- **TASK**:
Copy nothing but the lines below, from the one with "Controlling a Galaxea" through the one with "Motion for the", exactly as written; no pictures should appear.

○ ○ ○

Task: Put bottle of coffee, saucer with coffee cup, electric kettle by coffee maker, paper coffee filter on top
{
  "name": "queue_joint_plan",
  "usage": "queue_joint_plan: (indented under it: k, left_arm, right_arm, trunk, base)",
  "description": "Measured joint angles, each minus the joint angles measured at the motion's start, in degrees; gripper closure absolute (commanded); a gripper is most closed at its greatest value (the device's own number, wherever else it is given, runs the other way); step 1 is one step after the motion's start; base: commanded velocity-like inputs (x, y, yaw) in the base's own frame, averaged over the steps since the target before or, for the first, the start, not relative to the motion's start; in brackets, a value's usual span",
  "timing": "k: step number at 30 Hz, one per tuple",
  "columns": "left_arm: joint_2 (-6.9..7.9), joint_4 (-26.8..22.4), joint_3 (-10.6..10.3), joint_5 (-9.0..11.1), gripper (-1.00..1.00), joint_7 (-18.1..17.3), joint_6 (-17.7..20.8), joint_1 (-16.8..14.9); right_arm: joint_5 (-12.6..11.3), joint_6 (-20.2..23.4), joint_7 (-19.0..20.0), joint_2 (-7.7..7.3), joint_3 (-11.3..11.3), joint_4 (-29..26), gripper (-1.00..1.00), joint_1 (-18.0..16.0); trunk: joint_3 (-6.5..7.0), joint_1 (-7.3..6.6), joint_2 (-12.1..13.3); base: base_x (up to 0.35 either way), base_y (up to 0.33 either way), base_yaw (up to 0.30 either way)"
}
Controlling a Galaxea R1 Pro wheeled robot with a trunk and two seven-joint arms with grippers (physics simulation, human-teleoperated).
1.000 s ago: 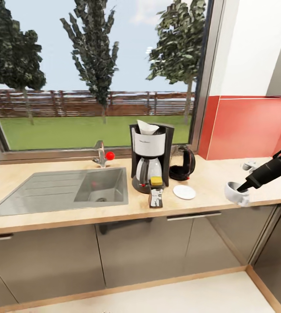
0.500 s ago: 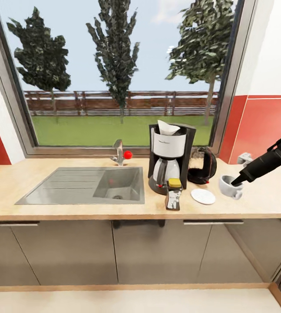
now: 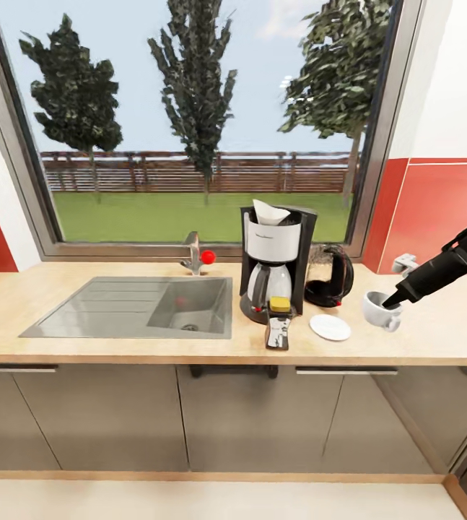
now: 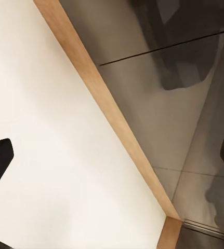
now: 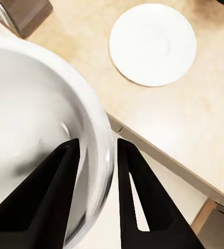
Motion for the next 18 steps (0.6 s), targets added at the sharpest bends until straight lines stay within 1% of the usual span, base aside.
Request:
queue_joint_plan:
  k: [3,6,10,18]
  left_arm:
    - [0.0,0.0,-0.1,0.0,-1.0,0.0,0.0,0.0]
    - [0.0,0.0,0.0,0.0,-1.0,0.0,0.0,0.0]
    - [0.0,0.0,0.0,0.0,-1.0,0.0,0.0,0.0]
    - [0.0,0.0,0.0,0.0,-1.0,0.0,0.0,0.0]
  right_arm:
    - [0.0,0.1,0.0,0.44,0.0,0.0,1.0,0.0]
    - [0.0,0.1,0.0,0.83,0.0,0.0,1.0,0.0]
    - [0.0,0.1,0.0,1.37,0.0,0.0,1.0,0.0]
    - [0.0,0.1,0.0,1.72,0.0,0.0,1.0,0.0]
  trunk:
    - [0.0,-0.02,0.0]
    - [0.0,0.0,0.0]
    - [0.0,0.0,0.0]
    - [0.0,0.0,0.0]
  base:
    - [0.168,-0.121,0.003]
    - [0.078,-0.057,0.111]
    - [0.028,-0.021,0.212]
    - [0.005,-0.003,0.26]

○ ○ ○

- **ANSWER SECTION**:
Controlling a Galaxea R1 Pro wheeled robot with a trunk and two seven-joint arms with grippers (physics simulation, human-teleoperated).
1.000 s ago: 
0.500 s ago: 
now: 
now: 
now: 
Motion for the next 18 steps (0.6 s), targets added at the sharpest bends until straight lines stay within 1% of the usual span, base aside.

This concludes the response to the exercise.